In the material below, the lines to reproduce exactly are the one containing "Q: What region does the right purple" and all lines after it through the last.

Start of Entries shown

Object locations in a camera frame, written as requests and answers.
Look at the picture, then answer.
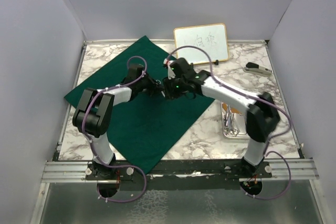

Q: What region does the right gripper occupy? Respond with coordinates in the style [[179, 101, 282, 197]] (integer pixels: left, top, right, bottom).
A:
[[162, 74, 187, 101]]

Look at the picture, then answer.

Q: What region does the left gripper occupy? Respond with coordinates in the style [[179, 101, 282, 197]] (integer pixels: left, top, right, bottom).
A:
[[137, 72, 165, 97]]

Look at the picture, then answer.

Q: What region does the green surgical cloth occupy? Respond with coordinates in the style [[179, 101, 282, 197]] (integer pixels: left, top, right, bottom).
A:
[[65, 36, 213, 173]]

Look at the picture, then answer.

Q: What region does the steel hemostat clamp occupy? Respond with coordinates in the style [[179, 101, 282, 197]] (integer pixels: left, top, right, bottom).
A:
[[223, 110, 239, 137]]

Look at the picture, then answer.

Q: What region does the white board with frame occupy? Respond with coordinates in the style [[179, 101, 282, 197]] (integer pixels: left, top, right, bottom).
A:
[[173, 23, 229, 63]]

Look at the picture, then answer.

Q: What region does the orange strip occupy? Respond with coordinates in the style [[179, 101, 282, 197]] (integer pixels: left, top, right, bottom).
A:
[[222, 103, 240, 114]]

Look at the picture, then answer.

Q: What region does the stainless steel tray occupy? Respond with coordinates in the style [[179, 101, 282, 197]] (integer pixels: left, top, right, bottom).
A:
[[220, 102, 249, 140]]

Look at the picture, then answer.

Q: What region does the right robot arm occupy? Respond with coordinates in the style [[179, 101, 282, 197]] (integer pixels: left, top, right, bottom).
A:
[[163, 58, 280, 177]]

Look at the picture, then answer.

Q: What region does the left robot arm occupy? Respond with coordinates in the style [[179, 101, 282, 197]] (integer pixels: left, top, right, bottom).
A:
[[72, 63, 163, 179]]

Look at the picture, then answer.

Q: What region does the black grey stapler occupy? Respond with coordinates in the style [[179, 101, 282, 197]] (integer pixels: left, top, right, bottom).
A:
[[243, 62, 272, 77]]

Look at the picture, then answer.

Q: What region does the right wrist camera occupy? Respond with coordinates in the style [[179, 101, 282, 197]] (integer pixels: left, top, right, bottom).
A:
[[163, 59, 175, 79]]

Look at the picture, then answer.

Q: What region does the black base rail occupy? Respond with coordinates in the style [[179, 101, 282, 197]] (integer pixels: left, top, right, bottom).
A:
[[85, 159, 272, 191]]

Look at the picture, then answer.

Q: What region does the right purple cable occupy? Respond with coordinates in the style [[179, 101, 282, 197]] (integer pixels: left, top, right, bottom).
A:
[[165, 46, 294, 200]]

End of Entries shown

Exercise solution:
Q: What region does the right purple cable occupy? Respond with coordinates in the style [[179, 101, 282, 197]] (integer pixels: left, top, right, bottom).
A:
[[165, 46, 294, 200]]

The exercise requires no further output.